Trieste is modest. Based in northeast Italy, the city has grown up on the edge of the Adriatic Sea and rises up the hills towards the Karst Plateau – an unassuming port town that is beatific and slow. By contrast, Piazza Unità d’Italia is stately and imperial: a Haussmann-scale square on the sea, flanked by phalanxes of Viennese neoclassical municipal buildings. It’s an urban intervention as out of scale and tone with the rest of the town as are the white Costa Mediterranea cruise liners that dock – hugely – on the waterfront.
The square is a hangover from the days of the Austro-Hungarian empire, yet Trieste has more recent form in outsized interventions. For the past 15 years, it has been home to International Fashion Support (ITS), a fashion competition par excellence founded by Barbara Franchin, a native of the town. ITS draws together graduates from fashion schools across the world, bringing them to Trieste to show collections before juries built up from fashion industry stalwarts. The competition can point to Balenciaga’s Demna Gvasalia, Peter Pilotto and Aitor Throup among its alumni, while the jury of ITS 15 – hosted earlier this month – counted Gvasalia, Iris van Herpen and fashion writer Colin McDowell amongst its jurors. “The idea,” Franchin says, “is to take the discussion outside of the traditional fashion capitals.”
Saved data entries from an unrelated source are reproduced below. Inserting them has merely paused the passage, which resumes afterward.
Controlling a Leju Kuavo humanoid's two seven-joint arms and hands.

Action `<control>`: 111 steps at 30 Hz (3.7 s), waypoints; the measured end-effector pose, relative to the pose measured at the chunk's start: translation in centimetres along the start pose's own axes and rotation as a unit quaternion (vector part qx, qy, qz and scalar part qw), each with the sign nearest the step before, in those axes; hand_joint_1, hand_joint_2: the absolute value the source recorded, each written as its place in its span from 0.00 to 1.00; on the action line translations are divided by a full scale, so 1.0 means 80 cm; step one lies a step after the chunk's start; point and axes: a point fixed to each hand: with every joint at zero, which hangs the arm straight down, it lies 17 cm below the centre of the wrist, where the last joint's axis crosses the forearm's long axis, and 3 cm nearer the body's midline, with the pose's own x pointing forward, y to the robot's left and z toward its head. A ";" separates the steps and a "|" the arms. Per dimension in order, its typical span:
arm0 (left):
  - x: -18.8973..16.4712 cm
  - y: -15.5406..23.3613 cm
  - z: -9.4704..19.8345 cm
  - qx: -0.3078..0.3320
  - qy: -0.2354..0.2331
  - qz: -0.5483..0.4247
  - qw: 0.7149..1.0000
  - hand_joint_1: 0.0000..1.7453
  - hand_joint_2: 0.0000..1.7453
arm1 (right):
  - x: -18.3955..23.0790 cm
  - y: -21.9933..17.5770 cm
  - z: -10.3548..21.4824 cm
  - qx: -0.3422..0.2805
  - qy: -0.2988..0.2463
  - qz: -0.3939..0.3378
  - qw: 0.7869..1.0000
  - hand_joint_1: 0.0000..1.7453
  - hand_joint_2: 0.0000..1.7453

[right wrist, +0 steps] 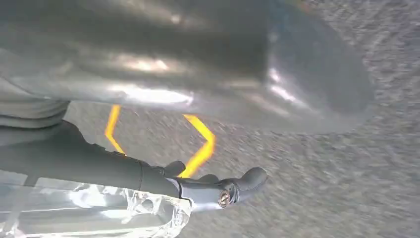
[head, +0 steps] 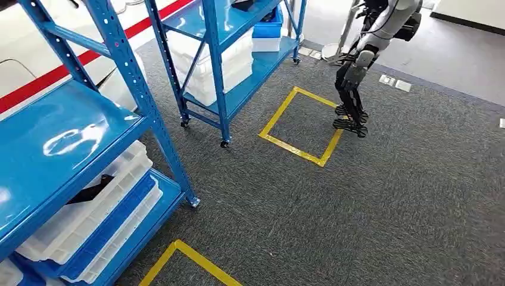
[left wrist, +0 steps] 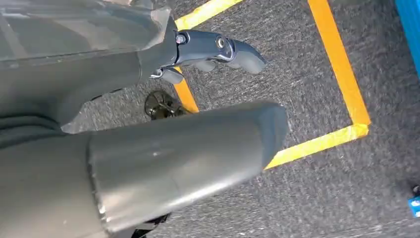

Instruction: Take the parts from the cabinet and place them on the table.

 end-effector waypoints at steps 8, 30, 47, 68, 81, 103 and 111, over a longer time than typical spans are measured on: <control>0.003 0.002 -0.001 0.002 -0.006 -0.011 1.000 0.00 0.00 | 0.005 -0.001 0.000 -0.002 -0.010 -0.001 1.000 0.00 0.00; -0.024 -0.067 0.022 -0.062 -0.052 -0.135 0.988 0.00 0.00 | 0.022 -0.025 -0.008 -0.032 -0.060 0.005 0.998 0.00 0.00; -0.058 -0.162 0.066 -0.211 -0.098 -0.253 0.939 0.00 0.00 | 0.045 -0.012 -0.001 -0.025 -0.068 -0.009 0.997 0.00 0.00; 0.007 -0.127 0.024 -0.106 -0.120 -0.212 0.964 0.00 1.00 | 0.078 -0.003 -0.002 -0.007 -0.065 -0.012 0.998 0.00 0.00; 0.023 -0.112 0.013 -0.076 -0.114 -0.177 0.975 0.00 0.00 | 0.084 -0.004 -0.004 -0.005 -0.070 -0.008 0.998 0.00 0.00; 0.022 -0.081 0.010 -0.045 -0.108 -0.149 0.982 0.00 0.00 | 0.100 -0.003 -0.007 0.007 -0.087 0.023 0.996 0.00 0.00; 0.024 -0.085 0.008 -0.047 -0.102 -0.146 0.983 0.00 1.00 | 0.104 -0.003 -0.007 0.006 -0.091 0.027 0.996 0.00 0.00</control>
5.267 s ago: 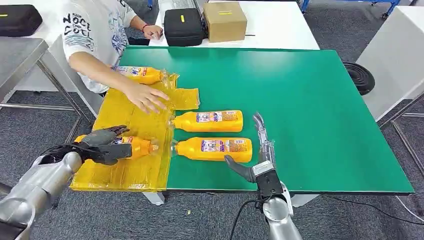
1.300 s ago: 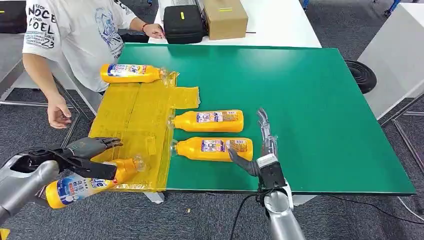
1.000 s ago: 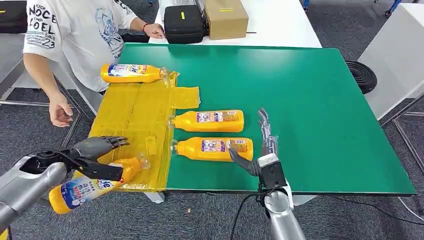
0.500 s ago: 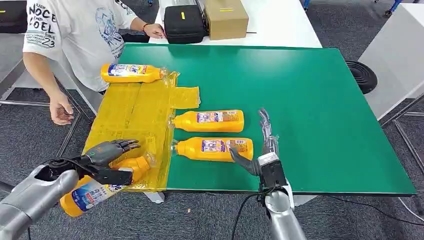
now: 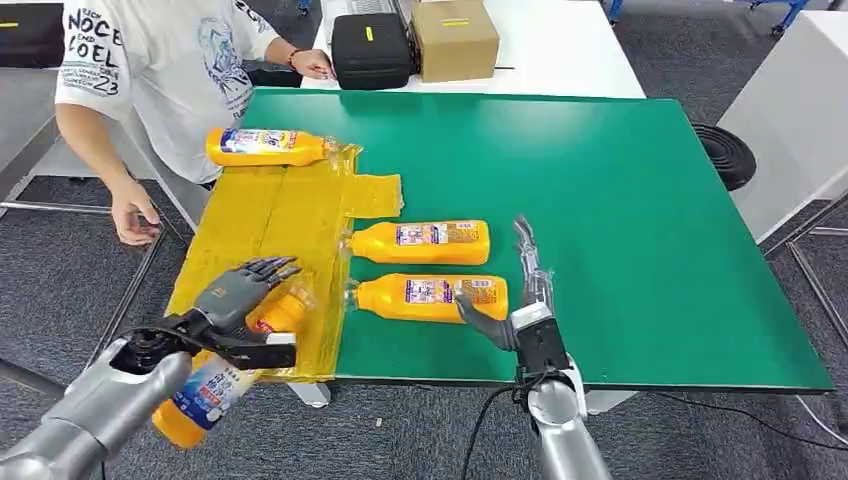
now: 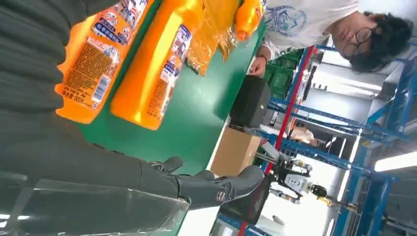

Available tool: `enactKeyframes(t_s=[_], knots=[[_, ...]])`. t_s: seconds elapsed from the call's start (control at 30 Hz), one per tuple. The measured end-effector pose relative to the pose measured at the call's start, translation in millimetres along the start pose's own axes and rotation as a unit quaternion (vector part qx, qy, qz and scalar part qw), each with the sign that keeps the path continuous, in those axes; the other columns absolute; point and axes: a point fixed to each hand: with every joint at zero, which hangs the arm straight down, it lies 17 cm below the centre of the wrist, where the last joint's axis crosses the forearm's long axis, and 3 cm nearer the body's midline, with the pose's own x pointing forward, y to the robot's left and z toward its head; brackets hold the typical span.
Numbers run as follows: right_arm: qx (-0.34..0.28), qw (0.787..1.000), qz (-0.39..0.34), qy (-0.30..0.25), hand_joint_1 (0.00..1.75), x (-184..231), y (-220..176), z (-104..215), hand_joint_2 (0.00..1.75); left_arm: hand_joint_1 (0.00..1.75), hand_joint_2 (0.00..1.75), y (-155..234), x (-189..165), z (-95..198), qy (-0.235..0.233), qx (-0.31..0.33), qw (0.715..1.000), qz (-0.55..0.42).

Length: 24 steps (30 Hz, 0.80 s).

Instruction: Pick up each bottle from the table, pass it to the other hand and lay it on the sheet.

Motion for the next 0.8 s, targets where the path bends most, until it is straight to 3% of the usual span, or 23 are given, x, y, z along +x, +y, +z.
enactKeyframes(t_s=[0.13, 0.37, 0.5, 0.8], knots=[[0.005, 1.0, 0.001, 0.001, 0.0, 4, 4, 5, 1.75, 0.0, 1.75, 41, 48, -35, -0.001, 0.097, 0.993, -0.063], [0.008, 1.0, 0.0, 0.006, 0.0, 4, 8, 10, 1.75, 0.0, 1.75, 72, 83, -60, -0.003, 0.139, 0.984, -0.107], [0.01, 1.0, -0.001, 0.007, 0.0, 4, 8, 10, 1.75, 0.0, 1.75, 92, 72, -71, 0.011, 0.149, 0.972, -0.184], [0.012, 1.0, -0.003, 0.011, 0.0, 2, 10, 14, 1.75, 0.0, 1.75, 97, 54, -83, 0.029, 0.14, 0.972, -0.185]])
Finalists at ITS compete across four categories – fashion, accessories, jewellery and artwork – yet “compete” is perhaps the wrong term. There are bursaries for the winners supported by industry giants such as YKK, Swarovski and Only the Brave, but the overall tenor of the competition is supportive and communal – there is an overriding sense that the awards are something of a tangent to the main thrust of the occasion. The YKK Award, for instance, awarded to Young Jin Jang for her Room for the Man system of modular wooden bags, comes with £10,000 prize money, yet more important is the opportunity for Young to now display her work in the brand’s London showroom. The sponsorship of brands like YKK is essential to the competition, providing an early opportunity for students to engage with industry and move beyond their studies. For many, it will provide an initial step towards maturation of practice.
“ITS is really a welcome to the industry,” says Flora Miranda, a fashion finalist whose Press Reset collection examines the wearability of silicone. “There are established people here – the jury are people you admire, but because of the environment you can speak to them on the same level.”
Central to the ITS experience are communal gatherings and dinners. This is the fashion industry qua Mediterranean jamboree. As much as being critiqued on their collections, the competitors are provided with guidance about operating within the fashion industry and advice on how to found their own studios or find employment within established houses. “Which is something lacking from education at present,” says McDowell. “It seems to me that you can take it as read that someone who wants to design will be able to draw. If I could make the ideal college, for the first year they would do nothing but business studies. They wouldn’t pick up a pen to draw anything.”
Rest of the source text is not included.